> **Assignment**
What is needed is an exact copy of all the data.

> **Information shown**

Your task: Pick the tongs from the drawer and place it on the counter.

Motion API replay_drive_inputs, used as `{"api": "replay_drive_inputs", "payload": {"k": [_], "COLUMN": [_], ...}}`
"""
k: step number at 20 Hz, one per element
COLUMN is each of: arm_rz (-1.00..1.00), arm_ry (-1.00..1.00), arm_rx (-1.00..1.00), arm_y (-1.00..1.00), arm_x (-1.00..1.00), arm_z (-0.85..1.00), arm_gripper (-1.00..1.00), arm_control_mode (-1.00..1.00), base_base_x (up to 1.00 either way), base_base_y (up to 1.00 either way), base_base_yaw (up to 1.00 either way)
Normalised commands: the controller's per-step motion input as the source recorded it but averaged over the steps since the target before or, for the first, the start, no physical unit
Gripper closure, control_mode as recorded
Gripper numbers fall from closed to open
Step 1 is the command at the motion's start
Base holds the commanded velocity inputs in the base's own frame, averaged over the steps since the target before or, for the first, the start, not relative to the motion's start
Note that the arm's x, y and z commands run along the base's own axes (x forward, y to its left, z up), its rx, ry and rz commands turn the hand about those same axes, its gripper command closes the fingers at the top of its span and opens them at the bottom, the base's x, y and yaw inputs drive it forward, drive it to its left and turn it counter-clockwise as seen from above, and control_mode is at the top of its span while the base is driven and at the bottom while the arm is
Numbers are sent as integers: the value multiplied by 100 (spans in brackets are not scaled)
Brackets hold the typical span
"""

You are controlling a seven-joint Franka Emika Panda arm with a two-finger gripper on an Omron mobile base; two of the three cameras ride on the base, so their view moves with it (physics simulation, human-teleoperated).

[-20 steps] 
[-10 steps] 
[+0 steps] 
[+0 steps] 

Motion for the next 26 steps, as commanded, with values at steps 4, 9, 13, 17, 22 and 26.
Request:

> **Expected output**
Your task: Pick the tongs from the drawer and place it on the counter.

Motion API replay_drive_inputs, used as `{"api": "replay_drive_inputs", "payload": {"k": [_], "COLUMN": [_], ...}}`
"""
k: step number at 20 Hz, one per element
COLUMN is each of: arm_rz (-1.00..1.00), arm_ry (-1.00..1.00), arm_rx (-1.00..1.00), arm_y (-1.00..1.00), arm_x (-1.00..1.00), arm_z (-0.85..1.00), arm_gripper (-1.00..1.00), arm_control_mode (-1.00..1.00), base_base_x (up to 1.00 either way), base_base_y (up to 1.00 either way), base_base_yaw (up to 1.00 either way)
Normalised commands: the controller's per-step motion input as the source recorded it but averaged over the steps since the target before or, for the first, the start, no physical unit
Gripper closure, control_mode as recorded
Gripper numbers fall from closed to open
Step 1 is the command at the motion's start
Base holds the commanded velocity inputs in the base's own frame, averaged over the steps since the target before or, for the first, the start, not relative to the motion's start
Note that the arm's x, y and z commands run along the base's own axes (x forward, y to its left, z up), its rx, ry and rz commands turn the hand about those same axes, its gripper command closes the fingers at the top of its span and opens them at the bottom, the base's x, y and yaw inputs drive it forward, drive it to its left and turn it counter-clockwise as seen from above, and control_mode is at the top of its span while the base is driven and at the bottom while the arm is
Numbers are sent as integers: the value multiplied by 100 (spans in brackets are not scaled)
Brackets hold the typical span
"""

You are controlling a seven-joint Franka Emika Panda arm with a two-finger gripper on an Omron mobile base; two of the three cameras ride on the base, so their view moves with it (physics simulation, human-teleoperated).

[-20 steps] 
[-10 steps] 
[+0 steps] 
[+0 steps] 

Motion for the next 26 steps, as commanded, with values at steps 4, 9, 13, 17, 22 and 26.
Request:

That completes the response.